Looking at cell lines derived from a 20 and 68-year-old donor, there were distinct differences in the development pathways of the younger and older cells, the researchers found.

While younger muscle cells fully recovered from the injury, the team found that in older cells the pathways linked to muscle development and regeneration were all downregulated.

This means that the genes are expressing less of what they need to, leaving the cells no longer able to perform in the way they should.

This contributes to reduced regeneration capacity leading to thinner, less robust myotubes – a type of cell that can fully develop into a muscle fiber.

Muscle regeneration is a complex and finely balanced biological process and is known to deteriorate with aging, leading to the decline of musculoskeletal health and in some cases metabolic and genetic diseases.

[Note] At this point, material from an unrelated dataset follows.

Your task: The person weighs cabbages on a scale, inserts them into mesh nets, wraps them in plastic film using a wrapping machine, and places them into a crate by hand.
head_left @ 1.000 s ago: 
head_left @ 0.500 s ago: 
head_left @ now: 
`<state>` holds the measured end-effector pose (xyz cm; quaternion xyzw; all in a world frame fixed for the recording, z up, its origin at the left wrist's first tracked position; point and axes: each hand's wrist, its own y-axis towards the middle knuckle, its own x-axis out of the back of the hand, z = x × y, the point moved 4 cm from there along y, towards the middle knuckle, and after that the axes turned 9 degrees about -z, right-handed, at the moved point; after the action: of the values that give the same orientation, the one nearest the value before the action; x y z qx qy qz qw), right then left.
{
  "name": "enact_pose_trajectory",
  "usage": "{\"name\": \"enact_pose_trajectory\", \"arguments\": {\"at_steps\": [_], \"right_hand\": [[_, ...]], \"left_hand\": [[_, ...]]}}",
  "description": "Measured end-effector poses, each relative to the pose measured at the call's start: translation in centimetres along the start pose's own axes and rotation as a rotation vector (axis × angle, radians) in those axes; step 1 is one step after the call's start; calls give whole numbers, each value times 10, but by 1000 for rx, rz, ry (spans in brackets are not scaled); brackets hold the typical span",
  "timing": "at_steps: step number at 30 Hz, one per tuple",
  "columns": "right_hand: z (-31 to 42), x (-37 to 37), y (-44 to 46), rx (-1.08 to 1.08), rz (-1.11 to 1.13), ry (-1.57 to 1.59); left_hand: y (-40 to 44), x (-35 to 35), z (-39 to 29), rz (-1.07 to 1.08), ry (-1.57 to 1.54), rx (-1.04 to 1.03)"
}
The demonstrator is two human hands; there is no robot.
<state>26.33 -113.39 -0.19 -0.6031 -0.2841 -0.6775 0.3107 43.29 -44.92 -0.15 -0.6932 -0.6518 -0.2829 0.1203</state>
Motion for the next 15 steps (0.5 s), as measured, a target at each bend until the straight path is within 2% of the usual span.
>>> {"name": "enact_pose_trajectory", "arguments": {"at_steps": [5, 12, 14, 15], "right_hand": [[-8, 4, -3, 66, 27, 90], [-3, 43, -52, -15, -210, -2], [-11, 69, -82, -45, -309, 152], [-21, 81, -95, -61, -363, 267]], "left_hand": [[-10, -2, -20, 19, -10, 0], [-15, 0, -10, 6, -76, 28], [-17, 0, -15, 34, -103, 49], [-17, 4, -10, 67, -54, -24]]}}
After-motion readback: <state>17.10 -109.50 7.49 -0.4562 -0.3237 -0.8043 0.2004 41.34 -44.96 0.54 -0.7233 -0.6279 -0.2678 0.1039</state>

“This goes some way towards explaining why muscle injures may take longer to recover as we get older,” said lead researcher Dr. Lívia Santos, an expert in musculoskeletal biology in Nottingham Trent University’s School of Science and Technology.

She said: “We know that healthy muscle regenerates after we’ve had an injury, but ageing impairs that regeneration potential and recovery gets harder the older we get. What we’ve observed, in terms of what happens inside the cells, helps us to better understand why we don’t heal as well or as quickly in older age.

“The pathways that control cell processes and development work differently in older cells and are downregulated, meaning regeneration is impacted the older we get. If we can understand these pathways, however, we could potentially identify new therapies and interventions to mitigate the problem.”

Janelle Tarum, another researcher on the study, said: “We’ve been able to develop a new approach to assess muscle regeneration which involves a state-of-the-art technique called RNA-sequencing.

“There’s a very clear reduced regeneration capacity and weakened recovery of aged cells and we have been able to further understand the factors underlying this impairment.

“Our work enables us to examine muscle cell regeneration across the lifespan and this in turn could be key for future drug discovery for disease related to muscle ageing.”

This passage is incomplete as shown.